* WHAT THE TASK ASKS:
Once you reach the line that holds "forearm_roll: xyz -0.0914" in the listing below, output it and every line after it through the line that holds "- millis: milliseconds", word for word.

[MATERIAL PROVIDED — start]

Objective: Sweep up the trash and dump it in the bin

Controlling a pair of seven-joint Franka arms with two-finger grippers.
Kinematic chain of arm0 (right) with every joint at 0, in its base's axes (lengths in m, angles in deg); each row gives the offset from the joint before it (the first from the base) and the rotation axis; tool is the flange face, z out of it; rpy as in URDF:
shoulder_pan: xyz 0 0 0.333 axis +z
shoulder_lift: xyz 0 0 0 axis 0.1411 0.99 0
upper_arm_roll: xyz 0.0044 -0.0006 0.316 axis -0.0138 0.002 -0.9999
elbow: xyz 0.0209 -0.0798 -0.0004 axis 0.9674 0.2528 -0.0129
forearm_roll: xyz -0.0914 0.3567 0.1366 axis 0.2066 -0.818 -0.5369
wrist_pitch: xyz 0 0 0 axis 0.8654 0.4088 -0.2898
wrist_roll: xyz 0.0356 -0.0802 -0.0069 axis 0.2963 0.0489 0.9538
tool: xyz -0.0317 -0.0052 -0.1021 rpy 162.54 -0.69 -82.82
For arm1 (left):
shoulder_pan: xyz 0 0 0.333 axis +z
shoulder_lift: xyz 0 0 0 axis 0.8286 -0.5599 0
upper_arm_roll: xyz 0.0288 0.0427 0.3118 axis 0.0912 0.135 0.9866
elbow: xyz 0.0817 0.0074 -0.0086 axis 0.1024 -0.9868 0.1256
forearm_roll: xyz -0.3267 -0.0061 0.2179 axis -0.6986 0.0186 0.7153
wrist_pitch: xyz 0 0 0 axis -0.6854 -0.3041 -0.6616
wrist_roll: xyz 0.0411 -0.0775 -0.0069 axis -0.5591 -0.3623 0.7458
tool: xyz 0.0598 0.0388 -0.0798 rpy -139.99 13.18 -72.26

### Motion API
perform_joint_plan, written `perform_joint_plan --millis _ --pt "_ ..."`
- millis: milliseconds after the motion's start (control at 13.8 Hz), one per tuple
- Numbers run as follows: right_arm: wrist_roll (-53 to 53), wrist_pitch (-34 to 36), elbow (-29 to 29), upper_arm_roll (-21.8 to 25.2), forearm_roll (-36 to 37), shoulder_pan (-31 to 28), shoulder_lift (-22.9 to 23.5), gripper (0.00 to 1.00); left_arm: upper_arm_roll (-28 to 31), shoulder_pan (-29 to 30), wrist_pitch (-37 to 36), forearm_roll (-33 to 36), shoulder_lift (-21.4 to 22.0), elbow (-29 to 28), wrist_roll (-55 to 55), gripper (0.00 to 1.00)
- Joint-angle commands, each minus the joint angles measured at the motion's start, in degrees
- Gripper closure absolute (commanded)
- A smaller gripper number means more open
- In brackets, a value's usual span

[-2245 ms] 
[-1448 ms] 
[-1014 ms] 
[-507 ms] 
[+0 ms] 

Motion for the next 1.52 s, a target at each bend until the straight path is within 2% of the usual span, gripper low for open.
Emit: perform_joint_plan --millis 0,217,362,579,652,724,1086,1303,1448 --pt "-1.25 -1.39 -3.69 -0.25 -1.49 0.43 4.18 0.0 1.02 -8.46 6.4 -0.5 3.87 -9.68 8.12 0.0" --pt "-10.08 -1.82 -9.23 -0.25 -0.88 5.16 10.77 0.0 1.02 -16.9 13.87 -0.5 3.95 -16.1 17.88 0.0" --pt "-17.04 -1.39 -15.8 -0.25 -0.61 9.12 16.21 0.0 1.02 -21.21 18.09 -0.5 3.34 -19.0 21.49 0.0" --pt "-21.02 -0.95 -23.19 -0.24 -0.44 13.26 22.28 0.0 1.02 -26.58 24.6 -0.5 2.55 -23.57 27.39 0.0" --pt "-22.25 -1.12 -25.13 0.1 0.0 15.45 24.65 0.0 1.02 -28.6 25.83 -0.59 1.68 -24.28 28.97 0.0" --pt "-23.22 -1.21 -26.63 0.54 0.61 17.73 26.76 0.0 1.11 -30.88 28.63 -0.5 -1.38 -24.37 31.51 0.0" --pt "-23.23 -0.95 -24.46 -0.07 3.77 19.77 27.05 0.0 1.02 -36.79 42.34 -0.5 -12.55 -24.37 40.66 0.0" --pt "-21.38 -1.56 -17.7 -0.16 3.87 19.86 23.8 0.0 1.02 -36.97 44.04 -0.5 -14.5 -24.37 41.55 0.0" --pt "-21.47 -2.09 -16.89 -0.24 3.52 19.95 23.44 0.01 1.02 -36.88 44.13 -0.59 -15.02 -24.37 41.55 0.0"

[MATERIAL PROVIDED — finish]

* THE ANSWER:
forearm_roll: xyz -0.0914 0.3567 0.1366 axis 0.2066 -0.818 -0.5369
wrist_pitch: xyz 0 0 0 axis 0.8654 0.4088 -0.2898
wrist_roll: xyz 0.0356 -0.0802 -0.0069 axis 0.2963 0.0489 0.9538
tool: xyz -0.0317 -0.0052 -0.1021 rpy 162.54 -0.69 -82.82
For arm1 (left):
shoulder_pan: xyz 0 0 0.333 axis +z
shoulder_lift: xyz 0 0 0 axis 0.8286 -0.5599 0
upper_arm_roll: xyz 0.0288 0.0427 0.3118 axis 0.0912 0.135 0.9866
elbow: xyz 0.0817 0.0074 -0.0086 axis 0.1024 -0.9868 0.1256
forearm_roll: xyz -0.3267 -0.0061 0.2179 axis -0.6986 0.0186 0.7153
wrist_pitch: xyz 0 0 0 axis -0.6854 -0.3041 -0.6616
wrist_roll: xyz 0.0411 -0.0775 -0.0069 axis -0.5591 -0.3623 0.7458
tool: xyz 0.0598 0.0388 -0.0798 rpy -139.99 13.18 -72.26

### Motion API
perform_joint_plan, written `perform_joint_plan --millis _ --pt "_ ..."`
- millis: milliseconds after the motion's start (control at 13.8 Hz), one per tuple

The response is now finished.